Zwei Männer stehen im Weg

Gleich im darauffolgenden Jahr ihrer Wahl in den Grossen Rat wird sie zur Nationalratskandidatin. Sie verpasst den Einzug, fortan ist das Ziel aber klar: Verena Herzog will nach Bern. Sie schreibt sich an der Universität St. Gallen ein und schliesst die Weiterbildung für Politik dort ab. Doch dann stehen ihr zwei Männer im Weg.

Zuerst verzichtet J. Alexander Baumann darauf, vorzeitig aus dem Nationalrat zurückzutreten. Verena Herzog wäre nachgerückt. 2012 verliert sie bei den Nationalratswahlen gegen Parteikollege Markus Hausammann. Erst als Peter Spuhler den Nationalrat verlässt, rückt sie nach. Haben die Niederlagen geschmerzt? Verena Herzog denkt nach, ihr Blick schweift kurz nach oben. Dann antwortet sie trocken: Nein. Das seien keine Niederlagen gewesen, so laufe es in der Politik. Auch hat sie nicht das Gefühl, dass sie als Frau hinten anstehen musste.

Peter Spuhler hinterlässt grosse Fussstapfen in der Wirtschaftspolitik, der sich auch Herzog annehmen will. Noch ist sie hier ein eher unbeschriebenes Blatt und ihre Ziele wirken – anders als in der Bildungspolitik – nicht eigenständig: gesunde Staatsfinanzen etwa und sichere Arbeitsplätze.

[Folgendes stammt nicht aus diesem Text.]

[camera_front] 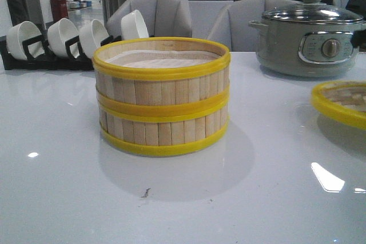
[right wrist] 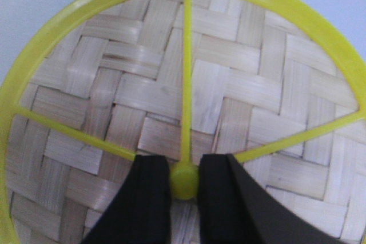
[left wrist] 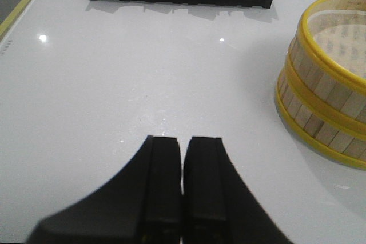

Familienbild in Frage gestellt

Doch weder Freunde noch Gegner bezweifeln, dass Herzog das aufarbeitet. Edith Wohlfender hat als Kantonsrätin in gemeinsamen Kommissionssitzungen Familien- und Schulthemen aus Sicht der SP vertreten. «Herzog hat sich immer gut vorbereitet, das hat sie ausgewiesen. Sie wird sich ihren Platz schaffen», sagt sie. CVP-Kantonsrätin Carmen Haag ist wie Herzog Mitglied der KMU Frauen Thurgau. Man müsse ihr Zeit geben im Nationalrat, sagt Haag. Sie habe Herzog in Diskussionen als konfrontativ erlebt. Dabei habe das Weiche und Verbindende gefehlt, was man sonst eher bei einer Frau erwarte.

Wohlfender sagt, Herzog vertrete das traditionelle Familienbild mit dem Prinzip, dass nur ein Elternteil arbeiten solle. «Das entspricht aber nicht der heutigen gesellschaftlichen Realität.»

Ihre Kinder helfen bei Vorträgen

Doch Verena Herzog hat das vorgelebt. Nachdem sie mit ihrem Mann Guido eine Familie gegründet hat, kündigt Herzog als Kindergärtnerin in Winterthur und zieht später nach Frauenfeld. Herzog ist fortan Mutter im Thurgau. Erst als ihre drei Kinder alt genug sind, startet sie eine zweite Karriere in der Politik. Im Hintergrund unterstützt sie ihr Mann Guido und berät sie. Ehrliche Menschen sind Verena Herzog wichtig. Deshalb braucht sie vor Referaten ihre Kinder: Manchmal liest sie ihnen die Vorträge vor, bevor sie diese hält.

Keine Lust auf Berufspolitikerin

Um Beruf und Politik unter einen Hut zu bringen, tritt Herzog im Kanton kürzer. Sie ist nicht mehr Gemeinderätin, Kantonsrätin und nicht mehr Präsidentin der Bezirkspartei. Auch in der Praxis ihres Mannes wird sie bei Sessionen fehlen. Ganz aufgeben will sie den Job aber nicht. Verena Herzog möchte keine Berufspolitikerin sein.